**To do**
From the first line to the last, reproduce the material exactly.

Information shown START

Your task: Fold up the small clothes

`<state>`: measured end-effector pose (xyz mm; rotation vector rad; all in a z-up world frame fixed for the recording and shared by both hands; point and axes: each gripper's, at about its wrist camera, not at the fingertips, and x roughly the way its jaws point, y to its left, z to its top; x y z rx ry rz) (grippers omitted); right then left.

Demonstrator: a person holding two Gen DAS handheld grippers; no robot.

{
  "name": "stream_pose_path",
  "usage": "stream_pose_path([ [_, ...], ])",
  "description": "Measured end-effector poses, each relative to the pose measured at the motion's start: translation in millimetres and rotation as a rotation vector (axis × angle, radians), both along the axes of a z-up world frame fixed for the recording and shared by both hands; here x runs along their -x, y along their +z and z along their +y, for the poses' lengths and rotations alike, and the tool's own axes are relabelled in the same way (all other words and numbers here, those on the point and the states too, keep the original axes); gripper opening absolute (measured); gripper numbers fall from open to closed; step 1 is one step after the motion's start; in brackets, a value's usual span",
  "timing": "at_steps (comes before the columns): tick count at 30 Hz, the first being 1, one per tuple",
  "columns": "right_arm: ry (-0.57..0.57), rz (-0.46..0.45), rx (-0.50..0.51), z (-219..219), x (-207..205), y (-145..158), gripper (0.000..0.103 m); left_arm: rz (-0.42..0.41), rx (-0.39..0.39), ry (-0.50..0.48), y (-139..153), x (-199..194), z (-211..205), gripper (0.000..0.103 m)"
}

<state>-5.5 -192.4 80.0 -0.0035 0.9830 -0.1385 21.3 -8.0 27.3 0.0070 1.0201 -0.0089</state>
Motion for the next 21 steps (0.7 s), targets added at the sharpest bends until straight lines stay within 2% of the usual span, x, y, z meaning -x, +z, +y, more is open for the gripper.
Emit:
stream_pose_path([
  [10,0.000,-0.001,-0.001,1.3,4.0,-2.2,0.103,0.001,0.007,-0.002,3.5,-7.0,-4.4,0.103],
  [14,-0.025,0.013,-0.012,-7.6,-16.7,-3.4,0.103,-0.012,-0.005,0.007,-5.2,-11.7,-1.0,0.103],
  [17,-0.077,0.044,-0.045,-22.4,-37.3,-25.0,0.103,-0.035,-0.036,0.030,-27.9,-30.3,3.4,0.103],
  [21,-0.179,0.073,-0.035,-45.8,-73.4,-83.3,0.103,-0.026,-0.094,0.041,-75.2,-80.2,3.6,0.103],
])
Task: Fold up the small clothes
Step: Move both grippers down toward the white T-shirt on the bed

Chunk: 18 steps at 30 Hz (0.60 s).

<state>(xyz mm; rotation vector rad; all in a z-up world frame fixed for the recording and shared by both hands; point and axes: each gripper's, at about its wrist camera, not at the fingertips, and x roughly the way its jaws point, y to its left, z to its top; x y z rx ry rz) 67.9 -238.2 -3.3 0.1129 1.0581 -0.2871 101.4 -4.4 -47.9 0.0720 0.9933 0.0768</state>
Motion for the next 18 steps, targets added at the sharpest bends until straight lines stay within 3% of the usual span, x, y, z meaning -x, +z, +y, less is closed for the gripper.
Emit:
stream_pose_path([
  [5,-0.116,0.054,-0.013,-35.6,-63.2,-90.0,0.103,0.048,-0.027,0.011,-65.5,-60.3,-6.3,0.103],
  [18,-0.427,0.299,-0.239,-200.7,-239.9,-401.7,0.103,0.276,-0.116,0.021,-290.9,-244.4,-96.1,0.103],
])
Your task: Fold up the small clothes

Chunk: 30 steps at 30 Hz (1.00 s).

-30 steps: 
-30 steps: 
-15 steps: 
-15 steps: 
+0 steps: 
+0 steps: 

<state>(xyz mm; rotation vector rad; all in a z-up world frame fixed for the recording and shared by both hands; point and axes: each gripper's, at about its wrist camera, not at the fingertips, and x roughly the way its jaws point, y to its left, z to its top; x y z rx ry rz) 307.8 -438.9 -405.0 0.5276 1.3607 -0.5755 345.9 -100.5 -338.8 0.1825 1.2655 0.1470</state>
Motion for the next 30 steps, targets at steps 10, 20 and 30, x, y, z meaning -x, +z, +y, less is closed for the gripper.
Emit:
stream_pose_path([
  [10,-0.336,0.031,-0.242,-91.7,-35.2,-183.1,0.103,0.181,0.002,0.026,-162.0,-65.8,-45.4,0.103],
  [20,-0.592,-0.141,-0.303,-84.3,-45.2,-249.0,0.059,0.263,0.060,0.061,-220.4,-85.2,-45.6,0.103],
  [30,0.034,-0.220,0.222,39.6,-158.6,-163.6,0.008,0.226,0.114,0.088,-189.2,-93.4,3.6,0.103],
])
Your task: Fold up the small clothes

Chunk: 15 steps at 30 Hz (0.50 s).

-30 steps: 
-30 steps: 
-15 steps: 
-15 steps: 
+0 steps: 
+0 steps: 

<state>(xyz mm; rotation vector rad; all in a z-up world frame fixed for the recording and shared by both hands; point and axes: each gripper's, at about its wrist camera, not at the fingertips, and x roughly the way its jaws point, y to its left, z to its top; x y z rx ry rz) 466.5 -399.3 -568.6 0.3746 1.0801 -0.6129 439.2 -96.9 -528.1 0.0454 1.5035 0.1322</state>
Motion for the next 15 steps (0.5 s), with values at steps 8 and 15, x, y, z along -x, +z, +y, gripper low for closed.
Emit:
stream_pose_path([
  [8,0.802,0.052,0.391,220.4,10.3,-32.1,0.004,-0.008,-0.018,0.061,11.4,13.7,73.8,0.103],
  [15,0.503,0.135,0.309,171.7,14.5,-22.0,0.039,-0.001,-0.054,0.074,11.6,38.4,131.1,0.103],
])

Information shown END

**Result of this task**
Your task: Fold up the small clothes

`<state>`: measured end-effector pose (xyz mm; rotation vector rad; all in a z-up world frame fixed for the recording and shared by both hands; point and axes: each gripper's, at about its wrist camera, not at the fingertips, and x roughly the way its jaws point, y to its left, z to its top; x y z rx ry rz) (grippers omitted); right then left.

Demonstrator: a person holding two Gen DAS handheld grippers; no robot.

{
  "name": "stream_pose_path",
  "usage": "stream_pose_path([ [_, ...], ])",
  "description": "Measured end-effector poses, each relative to the pose measured at the motion's start: translation in millimetres and rotation as a rotation vector (axis × angle, radians), both along the axes of a z-up world frame fixed for the recording and shared by both hands; here x runs along their -x, y along their +z and z along their +y, for the poses' lengths and rotations alike, and the tool's own axes are relabelled in the same way (all other words and numbers here, those on the point and the states too, keep the original axes); gripper opening absolute (measured); gripper numbers fall from open to closed; step 1 is one step after the motion's start; in brackets, a value's usual span",
  "timing": "at_steps (comes before the columns): tick count at 30 Hz, the first being 1, one per tuple",
  "columns": "right_arm: ry (-0.57..0.57), rz (-0.46..0.45), rx (-0.50..0.51), z (-219..219), x (-207..205), y (-145..158), gripper (0.000..0.103 m); left_arm: rz (-0.42..0.41), rx (-0.39..0.39), ry (-0.50..0.48), y (-139..153), x (-199..194), z (-211..205), gripper (0.000..0.103 m)"
}

<state>-5.5 -192.4 80.0 -0.0035 0.9830 -0.1385 21.3 -8.0 27.3 0.0070 1.0201 -0.0089</state>
Motion for the next 21 steps (0.7 s), targets added at the sharpest bends until straight lines stay within 2% of the usual span, x, y, z meaning -x, +z, +y, more is open for the gripper.
Emit:
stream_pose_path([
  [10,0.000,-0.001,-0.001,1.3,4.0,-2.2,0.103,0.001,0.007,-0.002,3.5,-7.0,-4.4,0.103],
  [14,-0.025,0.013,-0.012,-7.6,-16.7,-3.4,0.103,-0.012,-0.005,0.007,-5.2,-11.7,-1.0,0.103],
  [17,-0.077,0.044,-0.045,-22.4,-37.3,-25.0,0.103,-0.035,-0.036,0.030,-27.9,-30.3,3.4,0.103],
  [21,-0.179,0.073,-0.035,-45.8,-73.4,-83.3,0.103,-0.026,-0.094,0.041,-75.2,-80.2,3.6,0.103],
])
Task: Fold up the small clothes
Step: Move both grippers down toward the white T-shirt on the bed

Chunk: 18 steps at 30 Hz (0.60 s).

<state>(xyz mm; rotation vector rad; all in a z-up world frame fixed for the recording and shared by both hands; point and axes: each gripper's, at about its wrist camera, not at the fingertips, and x roughly the way its jaws point, y to its left, z to its top; x y z rx ry rz) 67.9 -238.2 -3.3 0.1129 1.0581 -0.2871 101.4 -4.4 -47.9 0.0720 0.9933 0.0768</state>
Motion for the next 18 steps, targets added at the sharpest bends until straight lines stay within 3% of the usual span, x, y, z meaning -x, +z, +y, less is closed for the gripper.
Emit:
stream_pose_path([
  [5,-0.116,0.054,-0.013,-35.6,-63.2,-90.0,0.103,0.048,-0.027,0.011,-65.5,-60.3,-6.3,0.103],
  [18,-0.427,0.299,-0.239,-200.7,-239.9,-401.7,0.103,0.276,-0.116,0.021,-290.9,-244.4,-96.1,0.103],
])
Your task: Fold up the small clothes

Chunk: 30 steps at 30 Hz (1.00 s).

-30 steps: 
-30 steps: 
-15 steps: 
-15 steps: 
+0 steps: 
+0 steps: 

<state>(xyz mm; rotation vector rad; all in a z-up world frame fixed for the recording and shared by both hands; point and axes: each gripper's, at about its wrist camera, not at the fingertips, and x roughly the way its jaws point, y to its left, z to its top; x y z rx ry rz) 307.8 -438.9 -405.0 0.5276 1.3607 -0.5755 345.9 -100.5 -338.8 0.1825 1.2655 0.1470</state>
Motion for the next 30 steps, targets at steps 10, 20 and 30, x, y, z meaning -x, +z, +y, less is closed for the gripper.
Emit:
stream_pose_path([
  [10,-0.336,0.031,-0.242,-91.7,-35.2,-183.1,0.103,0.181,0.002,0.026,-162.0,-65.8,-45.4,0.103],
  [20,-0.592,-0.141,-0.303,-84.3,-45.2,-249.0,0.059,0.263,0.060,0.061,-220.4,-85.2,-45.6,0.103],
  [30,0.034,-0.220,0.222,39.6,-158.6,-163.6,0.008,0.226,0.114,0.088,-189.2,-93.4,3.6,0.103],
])
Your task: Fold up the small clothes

Chunk: 15 steps at 30 Hz (0.50 s).

-30 steps: 
-30 steps: 
-15 steps: 
-15 steps: 
+0 steps: 
+0 steps: 

<state>(xyz mm; rotation vector rad; all in a z-up world frame fixed for the recording and shared by both hands; point and axes: each gripper's, at about its wrist camera, not at the fingertips, and x roughly the way its jaws point, y to its left, z to its top; x y z rx ry rz) 466.5 -399.3 -568.6 0.3746 1.0801 -0.6129 439.2 -96.9 -528.1 0.0454 1.5035 0.1322</state>
Motion for the next 15 steps (0.5 s), with values at steps 8 and 15, x, y, z along -x, +z, +y, gripper low for closed.
Emit:
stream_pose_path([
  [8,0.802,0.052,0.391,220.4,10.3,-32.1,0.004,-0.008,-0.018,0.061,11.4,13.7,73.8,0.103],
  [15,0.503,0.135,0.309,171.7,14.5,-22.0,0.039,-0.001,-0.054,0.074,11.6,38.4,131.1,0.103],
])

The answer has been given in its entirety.